The firms consulted noted that, after the shutdown phase early in the pandemic, they began working closely with suppliers and customers to address these challenges. Some suppliers reduced their number of product lines and focused on producing basic items. Large retailers and wholesalers temporarily sourced products from different suppliers and identified new delivery options. Transportation companies adjusted their capacity and schedules. Firms also mentioned they have started to hold higher inventories as a precaution against further supply chain disruptions. In some regions, this is straining warehouse capacity that was already tight before the pandemic.

These findings provide evidence that logistics-related processes and supply chain networks have been flexible in response to the challenges of the pandemic. This suggests that some of the supply chain issues reported by firms in the Business Outlook Survey may be temporary. Mitigating measures will remain in place indefinitely but are continually being adjusted and are less extensive now than at the onset of the pandemic.

Most businesses indicated additional costs throughout the supply chain tied to personal protective equipment, enhanced cleaning and sanitation, and physical distancing requirements. Retailers also noted increased costs associated with curbside pickup and direct-to-home delivery related to the surge in e‑commerce demand. Most firms indicated they partly pass these costs on to their customers but are limited by competitive pressures.

The evolution of supply chains

Several businesses said having shorter supply chains with localized parts closer to Canada is an ongoing topic of discussion. However, in the near term, most firms do not expect to pivot away from their existing processes or relationships. Nor do they expect to make major changes in their investment strategies. Instead, several firms reported accelerating their adoption of digital technologies in the near term to stay competitive and to help further mitigate some of the pandemic-induced challenges. These technologies will, for example, allow firms to improve their e‑commerce capabilities, enhance data sharing across supply chains and increase automation.
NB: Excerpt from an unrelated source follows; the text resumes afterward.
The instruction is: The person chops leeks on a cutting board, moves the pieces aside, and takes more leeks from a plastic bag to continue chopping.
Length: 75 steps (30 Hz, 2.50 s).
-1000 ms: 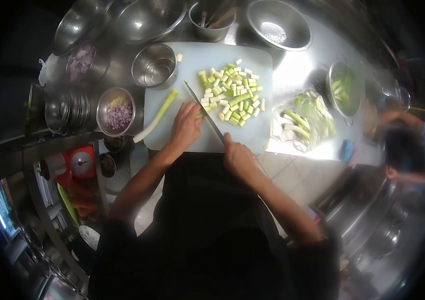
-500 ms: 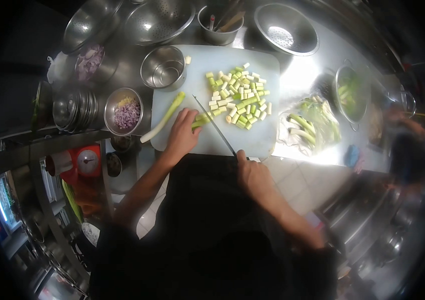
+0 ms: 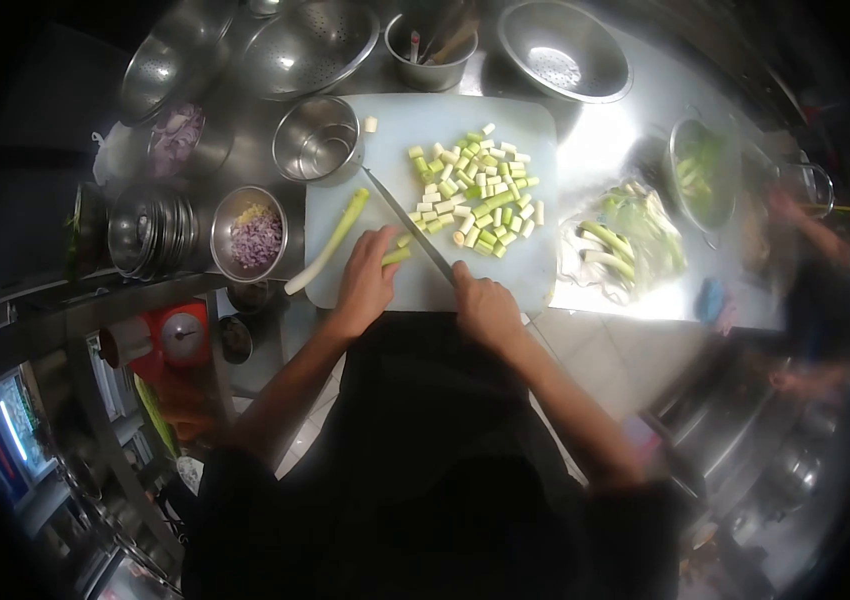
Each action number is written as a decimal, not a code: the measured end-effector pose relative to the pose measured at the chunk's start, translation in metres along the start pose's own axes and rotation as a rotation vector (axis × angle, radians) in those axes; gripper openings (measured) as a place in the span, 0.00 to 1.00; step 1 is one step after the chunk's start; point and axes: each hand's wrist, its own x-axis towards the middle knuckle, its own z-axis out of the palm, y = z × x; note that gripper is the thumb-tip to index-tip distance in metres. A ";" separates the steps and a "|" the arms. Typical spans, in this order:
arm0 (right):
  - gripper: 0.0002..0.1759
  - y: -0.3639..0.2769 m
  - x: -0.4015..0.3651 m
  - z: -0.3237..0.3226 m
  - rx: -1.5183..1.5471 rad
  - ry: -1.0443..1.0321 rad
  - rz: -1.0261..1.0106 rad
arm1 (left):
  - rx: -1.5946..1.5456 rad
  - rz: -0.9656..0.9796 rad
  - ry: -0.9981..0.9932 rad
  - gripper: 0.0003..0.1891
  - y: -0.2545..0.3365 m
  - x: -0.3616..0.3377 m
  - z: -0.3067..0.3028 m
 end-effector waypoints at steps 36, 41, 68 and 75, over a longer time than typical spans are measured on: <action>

  1. 1. For more information on this new series, see the Backgrounder on the Business Outlook Survey question on wage growth.[]
  2. 2. The sample was composed of 27 firms and industry associations engaged in logistics and in transporting and warehousing goods. Interviews were conducted between August 24 and September 16, 2020.[]

The Business Outlook Survey summarizes interviews conducted by the Bank’s regional offices with the senior management of about 100 firms selected in accordance with the composition of the gross domestic product of Canada’s business sector. This survey was conducted by phone and video conference from August 24 to September 16, 2020. The balance of opinion can vary between +100 and -100. Percentages may not add to 100 because of rounding. Additional information on the survey and its content is available on the Bank of Canada’s website. The survey results summarize opinions expressed by the respondents and do not necessarily reflect the views of the Bank of Canada.